The two functions wstring() and u16string() stand out here for me. Both are defined with a character type of wchar_t and char16_t respectively.

Question 1:

What is the main difference between wstring() and u16string(). Does wstring() return something different than u16string in real life scenarios?

Question 2:

Which encoding does the Windows API generally expect?


Solution

  • TL;DR: char16_t doesn't provide any substantial advantage over wchar_t on Windows, and it's less convenient to use. Choose wchar_t, always. Microsoft's implementation of path::native() returns a std::wstring (not a std::u16string) as a matter of a conscious decision.


    Which encoding does the Windows API generally expect?

    Windows uses UTF-16LE encoding internally, everywhere, but doesn't enforce well-formedness anywhere. Particularly when dealing with filesystem objects, any sequence of 16-bit values (with a few exceptions) is admissible.

    What is the main difference between wstring() and u16string(). Does wstring() return something different than u16string in real life scenarios?

    The answer is more involved than this proposed answer suggests. wstring() and u16string() return a std::wstring and std::u16string, respectively, which are std::basic_string instantiations for wchar_t and char16_t.

    The question thus boils down to this: What is the difference between wchar_t and char16_t? The answer is disturbingly unspecific. The section on character types lists them as following:

    • wchar_t - type for wide character representation (see wide strings). Required to be large enough to represent any supported character code point. It has the same size, signedness, and alignment as one of the integer types, but is a distinct type.
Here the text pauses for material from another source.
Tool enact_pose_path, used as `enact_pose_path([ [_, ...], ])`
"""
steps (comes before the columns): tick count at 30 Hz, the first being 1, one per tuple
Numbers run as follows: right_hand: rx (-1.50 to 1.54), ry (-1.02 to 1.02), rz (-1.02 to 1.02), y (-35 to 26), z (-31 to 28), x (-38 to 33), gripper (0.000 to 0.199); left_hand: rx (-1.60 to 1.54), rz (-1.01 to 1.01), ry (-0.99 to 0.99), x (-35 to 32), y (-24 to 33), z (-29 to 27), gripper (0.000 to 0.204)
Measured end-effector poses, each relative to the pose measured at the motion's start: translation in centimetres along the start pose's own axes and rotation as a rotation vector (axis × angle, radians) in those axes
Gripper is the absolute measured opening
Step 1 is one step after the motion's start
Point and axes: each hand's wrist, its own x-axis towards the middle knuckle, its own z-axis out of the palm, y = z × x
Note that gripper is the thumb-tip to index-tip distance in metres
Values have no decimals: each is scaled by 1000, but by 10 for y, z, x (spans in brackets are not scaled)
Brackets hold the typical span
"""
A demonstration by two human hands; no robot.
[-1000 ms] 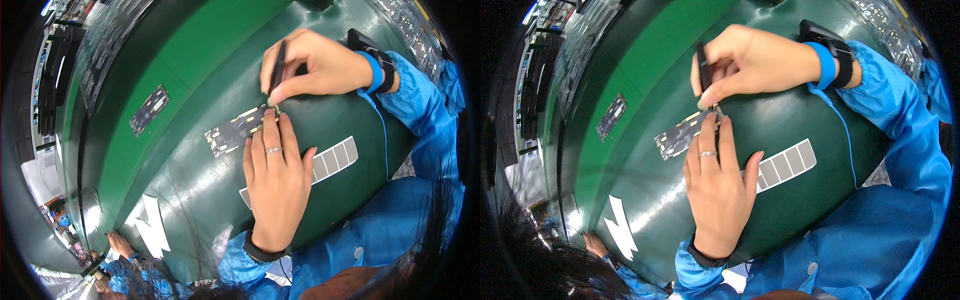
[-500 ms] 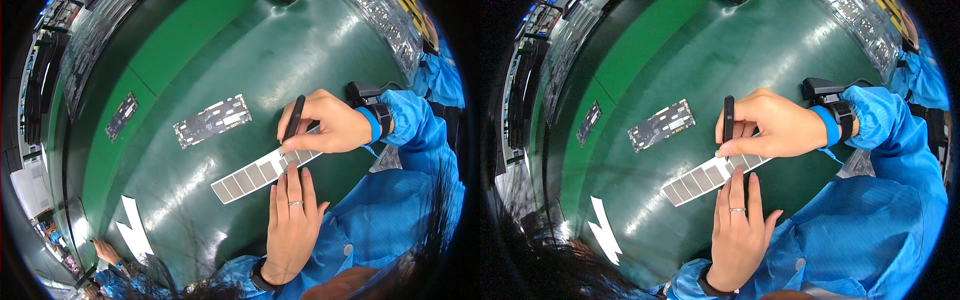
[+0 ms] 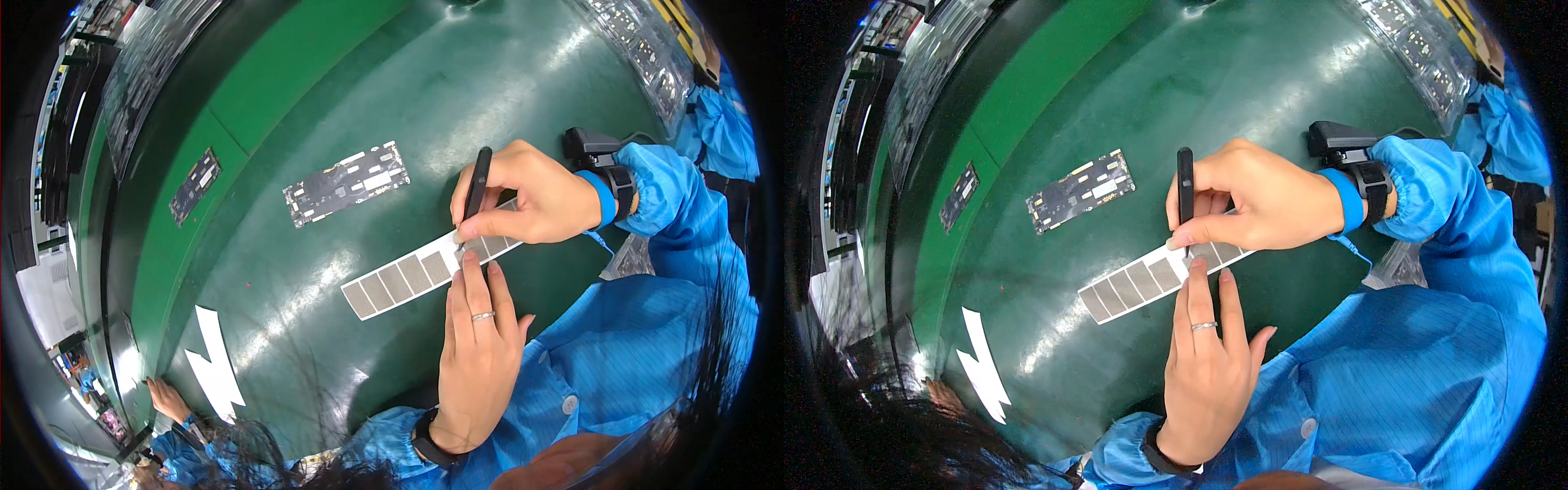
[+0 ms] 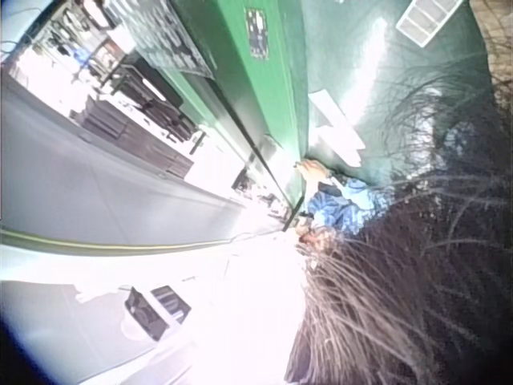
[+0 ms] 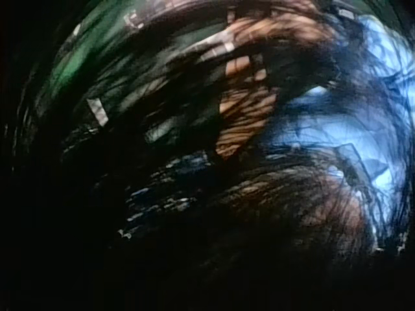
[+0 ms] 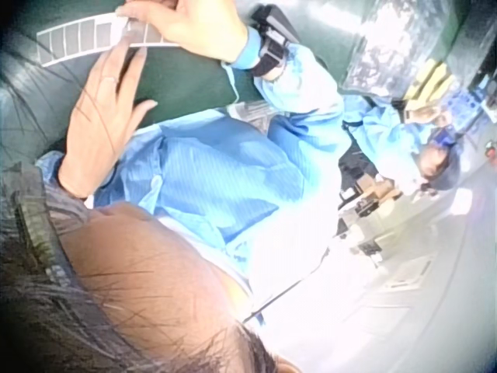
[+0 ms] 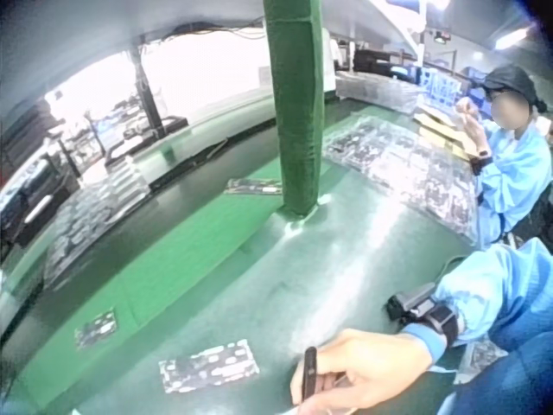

    • char16_t - type for UTF-16 character representation, required to be large enough to represent any UTF-16 code unit (16 bits). It has the same size, signedness, and alignment as std::uint_least16_t, but is a distinct type.

    If you read carefully, neither type has a fixed size, and neither type is required to use any particular character encoding. It is specifically true that C++ makes no guarantees that char16_t must store UTF-16 encoded text (only that the type must be able to).

    What does this mean in practice? Since Windows uses UTF-16LE everywhere, wchar_t has historically always been a 16-bit type on Windows. The introduction of char16_t on Windows hasn't changed much: It's just another type capable of representing UTF-16 encoded text. Since it is a distinct type, you're going to have to cast when passing a char16_t* into a function (which has always accepted a wchar_t*, or, rather, one of its C approximations).

    On Windows, you can pretty much assume that wchar_t and char16_t will be the same width, and hold UTF-16 encoded characters. You can thus also assume, that wstring() and u16string() will return the same binary data. wchar_t is generally more useful as that's the native type used in interfaces, and doesn't require casts.